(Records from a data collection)

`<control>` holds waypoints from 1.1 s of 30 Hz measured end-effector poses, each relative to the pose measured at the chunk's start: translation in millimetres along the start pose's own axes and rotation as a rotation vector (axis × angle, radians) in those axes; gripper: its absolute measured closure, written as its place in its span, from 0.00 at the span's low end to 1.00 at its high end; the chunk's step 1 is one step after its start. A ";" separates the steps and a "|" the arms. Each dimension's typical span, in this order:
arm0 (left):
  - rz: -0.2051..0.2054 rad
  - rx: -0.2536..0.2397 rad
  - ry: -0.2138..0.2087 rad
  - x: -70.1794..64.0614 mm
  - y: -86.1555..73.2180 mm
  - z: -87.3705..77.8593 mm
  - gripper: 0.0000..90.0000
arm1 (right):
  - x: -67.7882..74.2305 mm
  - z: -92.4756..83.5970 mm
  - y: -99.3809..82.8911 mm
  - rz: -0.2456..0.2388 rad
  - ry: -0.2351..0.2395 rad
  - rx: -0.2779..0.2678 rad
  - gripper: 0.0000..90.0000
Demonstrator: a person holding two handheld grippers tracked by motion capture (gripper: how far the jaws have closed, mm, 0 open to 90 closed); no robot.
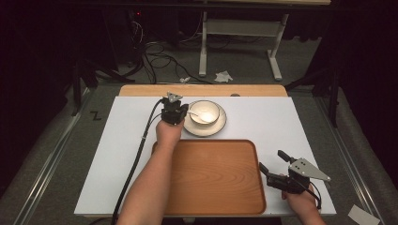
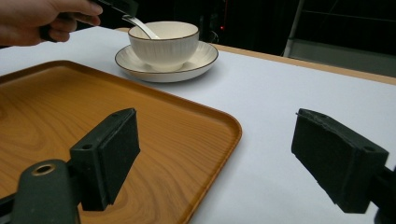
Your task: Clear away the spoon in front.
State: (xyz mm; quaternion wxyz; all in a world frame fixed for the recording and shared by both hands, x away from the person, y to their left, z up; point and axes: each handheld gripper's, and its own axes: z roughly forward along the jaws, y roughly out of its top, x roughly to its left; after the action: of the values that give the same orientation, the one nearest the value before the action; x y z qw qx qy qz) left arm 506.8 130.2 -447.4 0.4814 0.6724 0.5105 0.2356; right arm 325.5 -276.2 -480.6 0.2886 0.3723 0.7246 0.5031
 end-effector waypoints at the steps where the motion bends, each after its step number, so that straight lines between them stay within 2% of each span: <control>1: 0.012 0.007 0.004 -1.1 1.0 3.3 1.00 | -0.4 0.4 -0.2 0.002 0.002 0.001 0.18; 8: 0.002 0.043 0.013 -1.2 0.3 22.0 1.00 | -1.4 1.5 -1.1 0.010 0.002 0.007 0.18; 9: 0.011 0.070 0.014 -2.5 -3.9 24.2 1.00 | -1.4 1.1 -1.2 0.012 -0.001 0.007 0.18; 12: 0.038 0.078 0.014 -7.1 -6.7 20.9 1.00 | -2.4 0.3 -1.1 0.013 -0.003 0.002 0.18; 16: 0.051 0.084 0.007 -8.8 -7.7 14.6 1.00 | -2.2 0.7 -0.7 0.013 -0.002 0.003 0.18; 18: 0.053 0.093 -0.013 -10.2 -10.4 8.9 1.00 | -0.6 0.2 0.0 0.007 0.001 -0.001 0.18; 20: 0.056 0.090 -0.018 -11.6 -11.3 7.2 1.00 | 0.4 -0.1 0.5 0.004 0.000 -0.002 0.18; 21: 0.061 0.071 -0.023 -12.0 -10.8 3.0 1.00 | 2.1 -0.2 0.9 0.000 0.002 -0.005 0.18; 24: 0.045 0.037 -0.005 -8.2 -5.7 0.2 1.00 | 2.9 0.4 0.7 -0.005 0.003 0.000 0.18; 26: 0.034 0.033 0.005 -5.3 -4.6 1.0 1.00 | 3.1 0.4 0.5 -0.004 0.001 0.003 0.18; 27: 0.012 0.044 0.021 0.4 -4.8 5.1 1.00 | 2.4 0.5 0.1 -0.003 -0.001 0.002 0.18; 32: 0.005 0.059 0.029 6.2 -9.7 13.6 1.00 | -0.5 1.9 -1.0 0.005 0.000 0.008 0.18; 33: 0.015 0.080 0.022 5.4 -11.9 14.9 1.00 | -1.4 2.7 -1.4 0.012 0.000 0.010 0.18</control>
State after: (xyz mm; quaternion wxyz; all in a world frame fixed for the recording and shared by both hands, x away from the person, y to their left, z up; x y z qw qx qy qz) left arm 515.4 129.3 -465.3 0.4467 0.6922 0.5198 0.2262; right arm 328.1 -276.3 -482.8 0.2834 0.3781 0.7249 0.5012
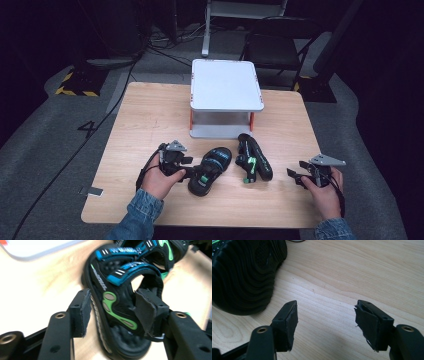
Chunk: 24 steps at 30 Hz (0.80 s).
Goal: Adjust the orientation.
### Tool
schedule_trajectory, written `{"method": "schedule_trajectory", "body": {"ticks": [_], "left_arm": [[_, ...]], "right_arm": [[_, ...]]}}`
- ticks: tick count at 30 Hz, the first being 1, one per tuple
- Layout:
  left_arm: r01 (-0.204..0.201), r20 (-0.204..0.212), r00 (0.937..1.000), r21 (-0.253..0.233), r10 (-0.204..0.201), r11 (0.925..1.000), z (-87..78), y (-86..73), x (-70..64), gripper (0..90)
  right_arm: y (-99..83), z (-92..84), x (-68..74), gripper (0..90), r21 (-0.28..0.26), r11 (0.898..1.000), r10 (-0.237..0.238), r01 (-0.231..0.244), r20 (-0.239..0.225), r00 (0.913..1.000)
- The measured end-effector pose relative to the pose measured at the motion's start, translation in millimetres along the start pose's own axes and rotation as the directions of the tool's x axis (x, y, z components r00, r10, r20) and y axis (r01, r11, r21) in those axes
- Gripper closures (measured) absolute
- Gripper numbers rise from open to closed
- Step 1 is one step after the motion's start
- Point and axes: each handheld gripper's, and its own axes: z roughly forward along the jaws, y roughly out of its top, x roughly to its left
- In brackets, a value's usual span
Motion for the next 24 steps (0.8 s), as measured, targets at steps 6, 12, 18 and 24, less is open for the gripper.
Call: {"method": "schedule_trajectory", "body": {"ticks": [6, 12, 18, 24], "left_arm": [[0.038, 0.075, 0.9965, 0.003, -0.038, 0.9993, -1.7, -3.4, 2.8, 49.6], [0.029, 0.218, 0.9750, 0.068, -0.043, 0.9973, 11.7, -6.4, -6.4, 46.2], [0.021, 0.298, 0.9531, 0.105, -0.052, 0.9942, 14.7, -4.9, -14.8, 42.2], [-0.015, 0.313, 0.9493, 0.125, -0.025, 0.9921, 20.5, -4.0, -26.6, 40.9]], "right_arm": [[-1.2, -1.1, -2.0, 35.3, 0.002, 1.000, 0.006, -0.006, 0.002, 1.0000], [0.6, 2.8, 2.4, 35.1, 0.014, 1.000, -0.014, 0.014, -0.008, 0.9999], [0.5, 3.5, 2.3, 34.9, 0.016, 1.000, -0.010, 0.010, -0.006, 0.9999], [0.6, 4.3, 2.8, 34.9, 0.018, 1.000, -0.012, 0.012, -0.008, 0.9999]]}}
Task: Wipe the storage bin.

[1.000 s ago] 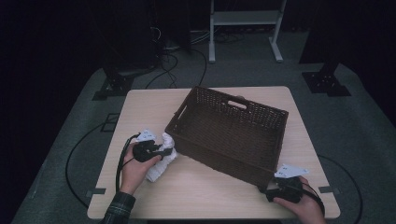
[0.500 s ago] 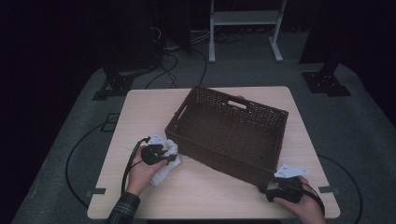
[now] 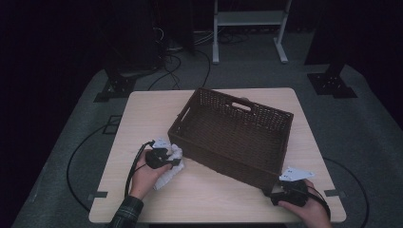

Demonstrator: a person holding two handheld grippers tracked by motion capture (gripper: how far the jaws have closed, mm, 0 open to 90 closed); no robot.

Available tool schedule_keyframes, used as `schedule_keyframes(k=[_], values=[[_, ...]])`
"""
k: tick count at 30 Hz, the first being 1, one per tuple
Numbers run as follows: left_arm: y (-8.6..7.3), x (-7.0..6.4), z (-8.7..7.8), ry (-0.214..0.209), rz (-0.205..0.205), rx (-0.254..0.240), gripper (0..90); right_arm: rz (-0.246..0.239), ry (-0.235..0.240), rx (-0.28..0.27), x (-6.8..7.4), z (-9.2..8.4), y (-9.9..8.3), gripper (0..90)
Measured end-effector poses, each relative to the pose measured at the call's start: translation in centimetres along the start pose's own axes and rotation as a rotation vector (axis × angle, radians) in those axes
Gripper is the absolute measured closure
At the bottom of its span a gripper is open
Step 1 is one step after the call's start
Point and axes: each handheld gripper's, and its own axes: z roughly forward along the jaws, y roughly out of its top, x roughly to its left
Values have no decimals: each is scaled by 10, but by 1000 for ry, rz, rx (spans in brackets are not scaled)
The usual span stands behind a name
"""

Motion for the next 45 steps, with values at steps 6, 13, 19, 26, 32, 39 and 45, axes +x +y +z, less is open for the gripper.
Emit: schedule_keyframes(k=[6, 13, 19, 26, 32, 39, 45], values=[[8, -5, -16, -5, 11, -67, 687, -1, 0, 0, 0, 0, 0, 184], [15, -10, -31, -15, 16, -133, 688, -1, 0, 0, 0, 0, 0, 184], [20, -14, -43, -10, 29, -185, 689, -2, 1, 0, 0, 0, 0, 183], [20, -15, -42, -19, 29, -184, 689, -2, 0, 0, 0, 0, 0, 184], [18, -16, -32, -29, 31, -157, 688, -1, 1, 0, 0, 0, 0, 183], [15, -17, -20, -36, 31, -125, 687, -1, 1, 0, 0, 0, 0, 183], [13, -17, -12, -35, 42, -85, 686, -1, 1, 0, 0, 0, 0, 184]])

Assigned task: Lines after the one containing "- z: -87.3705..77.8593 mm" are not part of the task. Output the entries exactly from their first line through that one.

Solution:
`<control>` holds waypoints from 1.1 s of 30 Hz measured end-effector poses, each relative to the pose measured at the chunk's start: translation in millimetres along the start pose's own axes and rotation as a rotation vector (axis × angle, radians) in those axes; gripper: its absolute measured closure, written as its place in its span, from 0.00 at the span's low end to 1.00 at its high end; the chunk's step 1 is one step after its start. A ";" separates the steps and a "|" the arms. Each dimension's typical span, in this order:
arm0 (left):
  - rz: -0.2051..0.2054 rad
  - rx: -0.2536..0.2397 rad
  - ry: -0.2138..0.2087 rad
  - x: -70.1794..64.0614 mm
  - y: -86.1555..73.2180 mm
  - z: -87.3705..77.8593 mm

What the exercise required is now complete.